> **WORK TO COMPLETE**
Would you repeat the data below exactly, taking out the images?

> **DATASET**
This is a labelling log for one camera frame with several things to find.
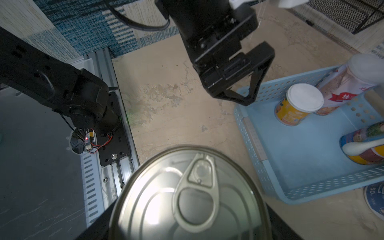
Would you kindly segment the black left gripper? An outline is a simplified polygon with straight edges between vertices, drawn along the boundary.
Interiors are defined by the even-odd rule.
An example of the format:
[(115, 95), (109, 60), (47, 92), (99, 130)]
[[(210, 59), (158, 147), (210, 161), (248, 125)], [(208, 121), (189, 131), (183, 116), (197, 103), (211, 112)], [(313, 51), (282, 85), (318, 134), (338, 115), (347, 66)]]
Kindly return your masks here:
[[(255, 102), (275, 50), (262, 42), (247, 54), (239, 53), (241, 40), (258, 27), (256, 11), (243, 3), (233, 9), (229, 1), (155, 1), (166, 19), (179, 30), (190, 61), (205, 90), (216, 99), (242, 106)], [(231, 87), (250, 76), (246, 96)]]

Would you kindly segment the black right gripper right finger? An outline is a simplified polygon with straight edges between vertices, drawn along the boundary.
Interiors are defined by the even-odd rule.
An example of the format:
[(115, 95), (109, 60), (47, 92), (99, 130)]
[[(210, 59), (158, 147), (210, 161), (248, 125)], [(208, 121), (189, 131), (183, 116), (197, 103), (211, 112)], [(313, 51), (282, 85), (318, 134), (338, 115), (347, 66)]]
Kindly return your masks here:
[(303, 240), (269, 205), (267, 205), (267, 209), (271, 222), (273, 240)]

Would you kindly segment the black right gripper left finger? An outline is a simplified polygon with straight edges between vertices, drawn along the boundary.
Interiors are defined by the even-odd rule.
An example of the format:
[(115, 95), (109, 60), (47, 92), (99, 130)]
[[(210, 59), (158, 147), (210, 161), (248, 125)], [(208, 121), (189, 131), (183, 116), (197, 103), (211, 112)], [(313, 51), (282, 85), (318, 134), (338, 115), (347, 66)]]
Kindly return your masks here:
[(114, 207), (115, 204), (111, 204), (76, 240), (107, 240), (109, 238), (109, 225)]

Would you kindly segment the small white-lid yellow can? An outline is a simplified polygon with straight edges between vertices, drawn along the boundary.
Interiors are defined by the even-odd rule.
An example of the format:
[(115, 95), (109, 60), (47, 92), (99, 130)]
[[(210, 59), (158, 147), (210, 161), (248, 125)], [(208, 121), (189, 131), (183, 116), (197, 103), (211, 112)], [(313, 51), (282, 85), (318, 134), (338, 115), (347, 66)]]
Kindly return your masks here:
[(285, 97), (276, 105), (275, 116), (286, 126), (297, 126), (309, 114), (323, 107), (324, 97), (320, 90), (309, 84), (292, 85)]

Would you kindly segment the oval fish tin can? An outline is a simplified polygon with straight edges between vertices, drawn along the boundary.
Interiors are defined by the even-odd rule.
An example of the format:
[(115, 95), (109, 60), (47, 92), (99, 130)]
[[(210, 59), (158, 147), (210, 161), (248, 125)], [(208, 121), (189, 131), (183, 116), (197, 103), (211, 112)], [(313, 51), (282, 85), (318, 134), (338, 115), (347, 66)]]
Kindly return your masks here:
[(167, 149), (143, 163), (116, 201), (110, 240), (270, 240), (266, 204), (250, 176), (202, 146)]

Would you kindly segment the tall white-lid red label can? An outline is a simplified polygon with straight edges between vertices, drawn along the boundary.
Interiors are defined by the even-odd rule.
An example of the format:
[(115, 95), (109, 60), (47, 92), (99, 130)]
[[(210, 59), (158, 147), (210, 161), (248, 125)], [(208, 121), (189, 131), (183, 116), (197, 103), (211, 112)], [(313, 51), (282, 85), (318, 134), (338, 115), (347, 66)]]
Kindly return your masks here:
[(376, 55), (354, 55), (318, 84), (324, 104), (316, 114), (329, 115), (354, 97), (383, 83), (383, 59)]

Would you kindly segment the clear-lid colourful can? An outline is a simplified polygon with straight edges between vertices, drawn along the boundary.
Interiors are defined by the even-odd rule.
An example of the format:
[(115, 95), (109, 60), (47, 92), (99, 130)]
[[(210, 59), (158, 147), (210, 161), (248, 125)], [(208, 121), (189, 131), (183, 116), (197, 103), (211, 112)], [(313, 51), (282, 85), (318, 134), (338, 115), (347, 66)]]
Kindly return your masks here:
[(342, 136), (339, 140), (343, 153), (360, 165), (384, 162), (384, 122)]

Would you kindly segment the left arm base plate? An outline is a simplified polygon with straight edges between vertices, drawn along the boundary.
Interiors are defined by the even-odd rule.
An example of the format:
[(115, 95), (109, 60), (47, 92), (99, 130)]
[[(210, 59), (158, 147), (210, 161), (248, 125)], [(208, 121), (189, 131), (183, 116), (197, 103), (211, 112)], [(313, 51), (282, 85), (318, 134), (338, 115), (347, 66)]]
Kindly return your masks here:
[(109, 133), (112, 137), (111, 141), (105, 146), (101, 147), (97, 153), (99, 155), (99, 162), (102, 167), (106, 167), (124, 157), (131, 155), (131, 147), (128, 141), (124, 117), (124, 107), (120, 103), (121, 97), (116, 92), (109, 93), (108, 109), (112, 110), (120, 119), (120, 124)]

> **EXERCISE RESPONSE**
This is a labelling log for one camera frame with several things to find.
Would you kindly segment the black left gripper? An outline is a simplified polygon with straight edges between vertices, drawn along the boundary.
Interiors are defined by the even-odd rule.
An example of the format:
[(115, 95), (109, 60), (47, 92), (99, 130)]
[[(210, 59), (158, 147), (210, 161), (248, 125)], [(208, 121), (189, 131), (183, 116), (197, 103), (211, 112)], [(313, 51), (282, 85), (318, 134), (338, 115), (347, 66)]]
Kindly return your masks here:
[[(255, 102), (275, 50), (262, 42), (247, 54), (239, 53), (241, 40), (258, 27), (256, 11), (243, 3), (233, 9), (229, 1), (155, 1), (166, 19), (179, 30), (190, 61), (205, 90), (216, 99), (242, 106)], [(231, 87), (250, 76), (246, 96)]]

Would you kindly segment the black right gripper right finger? An outline is a simplified polygon with straight edges between vertices, drawn along the boundary.
Interiors are defined by the even-odd rule.
An example of the format:
[(115, 95), (109, 60), (47, 92), (99, 130)]
[[(210, 59), (158, 147), (210, 161), (248, 125)], [(208, 121), (189, 131), (183, 116), (197, 103), (211, 112)], [(313, 51), (282, 85), (318, 134), (338, 115), (347, 66)]]
Kindly return your masks here:
[(303, 240), (269, 205), (267, 205), (267, 209), (271, 222), (273, 240)]

Would you kindly segment the black right gripper left finger? An outline is a simplified polygon with straight edges between vertices, drawn along the boundary.
Interiors are defined by the even-odd rule.
An example of the format:
[(115, 95), (109, 60), (47, 92), (99, 130)]
[[(210, 59), (158, 147), (210, 161), (248, 125)], [(208, 121), (189, 131), (183, 116), (197, 103), (211, 112)], [(313, 51), (282, 85), (318, 134), (338, 115), (347, 66)]]
Kindly return your masks here:
[(114, 207), (115, 204), (111, 204), (76, 240), (107, 240), (109, 238), (109, 225)]

Would you kindly segment the small white-lid yellow can? An outline is a simplified polygon with straight edges between vertices, drawn along the boundary.
Interiors are defined by the even-odd rule.
An example of the format:
[(115, 95), (109, 60), (47, 92), (99, 130)]
[[(210, 59), (158, 147), (210, 161), (248, 125)], [(208, 121), (189, 131), (183, 116), (197, 103), (211, 112)], [(313, 51), (282, 85), (318, 134), (338, 115), (347, 66)]]
Kindly return your masks here:
[(285, 97), (276, 105), (275, 116), (286, 126), (297, 126), (309, 114), (323, 107), (324, 97), (320, 90), (309, 84), (292, 85)]

Would you kindly segment the oval fish tin can? An outline is a simplified polygon with straight edges between vertices, drawn along the boundary.
Interiors are defined by the even-odd rule.
An example of the format:
[(115, 95), (109, 60), (47, 92), (99, 130)]
[[(210, 59), (158, 147), (210, 161), (248, 125)], [(208, 121), (189, 131), (183, 116), (197, 103), (211, 112)], [(313, 51), (282, 85), (318, 134), (338, 115), (347, 66)]]
Kindly return your masks here:
[(167, 149), (143, 163), (116, 201), (110, 240), (270, 240), (266, 204), (250, 176), (202, 146)]

Would you kindly segment the tall white-lid red label can? An outline is a simplified polygon with straight edges between vertices, drawn along the boundary.
Interiors are defined by the even-odd rule.
An example of the format:
[(115, 95), (109, 60), (47, 92), (99, 130)]
[[(210, 59), (158, 147), (210, 161), (248, 125)], [(208, 121), (189, 131), (183, 116), (197, 103), (211, 112)], [(313, 51), (282, 85), (318, 134), (338, 115), (347, 66)]]
Kindly return your masks here:
[(376, 55), (354, 55), (318, 84), (324, 104), (316, 114), (329, 115), (354, 97), (383, 83), (383, 59)]

Would you kindly segment the clear-lid colourful can? An outline is a simplified polygon with straight edges between vertices, drawn along the boundary.
Interiors are defined by the even-odd rule.
An example of the format:
[(115, 95), (109, 60), (47, 92), (99, 130)]
[[(210, 59), (158, 147), (210, 161), (248, 125)], [(208, 121), (189, 131), (183, 116), (197, 103), (211, 112)], [(313, 51), (282, 85), (318, 134), (338, 115), (347, 66)]]
Kindly return your masks here:
[(342, 136), (339, 140), (343, 153), (360, 165), (384, 162), (384, 122)]

Would you kindly segment the left arm base plate? An outline is a simplified polygon with straight edges between vertices, drawn along the boundary.
Interiors are defined by the even-odd rule.
An example of the format:
[(115, 95), (109, 60), (47, 92), (99, 130)]
[[(210, 59), (158, 147), (210, 161), (248, 125)], [(208, 121), (189, 131), (183, 116), (197, 103), (211, 112)], [(313, 51), (282, 85), (318, 134), (338, 115), (347, 66)]]
Kindly return your masks here:
[(109, 133), (112, 137), (111, 141), (105, 146), (101, 147), (97, 153), (99, 155), (99, 162), (102, 167), (106, 167), (124, 157), (131, 155), (131, 147), (128, 141), (124, 117), (124, 107), (120, 103), (121, 97), (116, 92), (109, 93), (108, 109), (112, 110), (120, 119), (120, 124)]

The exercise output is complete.